Nuove tensioni internazionali attorno a Cuba, dove la crisi interna si intreccia con le dichiarazioni sempre più aggressive di Donald Trump, tornato a evocare apertamente un possibile intervento sull’isola.
«Credo che avrò l’onore di prendere Cuba», ha dichiarato il presidente americano, lasciando intendere che tutte le opzioni — dalla diplomazia all’azione militare — restano sul tavolo. Parole che arrivano in un momento di estrema fragilità per il Paese caraibico.
Secondo indiscrezioni del New York Times, Trump sarebbe disposto anche a trattare con il regime, purché venga rimosso l’attuale presidente Miguel Díaz-Canel, mantenendo però intatta la struttura di potere.
Uno schema già visto in Caracas, dove Washington ha accettato un equilibrio politico con figure vicine a Nicolás Maduro, tra cui Delcy Rodríguez.

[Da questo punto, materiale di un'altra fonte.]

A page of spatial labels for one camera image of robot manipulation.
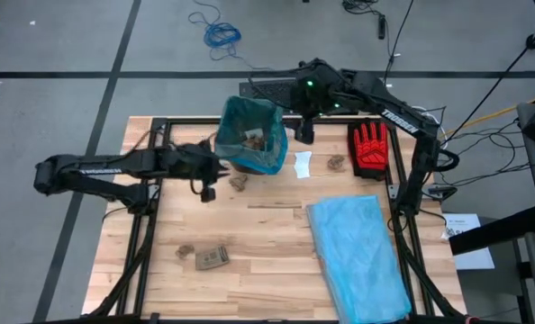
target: light blue cloth
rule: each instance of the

Intanto da L’Avana arriva un segnale inedito: il ministro del Commercio Oscar Pérez-Oliva Fraga ha annunciato l’apertura agli investimenti degli esuli cubani e delle aziende statunitensi.
Una svolta storica per il regime, che per decenni aveva bollato la diaspora come “traditrice”. Ora invece si parla apertamente di investimenti privati, soprattutto nei settori chiave come le infrastrutture.
Proprio le infrastrutture raccontano la gravità della crisi: l’isola è stata colpita dall’ennesimo blackout totale, il terzo in quattro mesi, mentre la rete energetica appare ormai al collasso.
A peggiorare la situazione è anche l’inasprimento delle misure statunitensi, con il blocco delle forniture petrolifere — in particolare dal Venezuela — che ha aggravato la carenza di elettricità, carburante e beni essenziali.
La crisi ha già innescato proteste spontanee, con manifestazioni notturne e tensioni crescenti, mentre ospedali e servizi pubblici faticano a funzionare regolarmente.
In questo scenario si muove anche la comunità internazionale: da Miami partiranno iniziative della diaspora cubana, mentre una flottiglia umanitaria — con delegazioni politiche europee, tra cui esponenti italiani come Ilaria Salis — è pronta a raggiungere l’isola con aiuti e medicinali.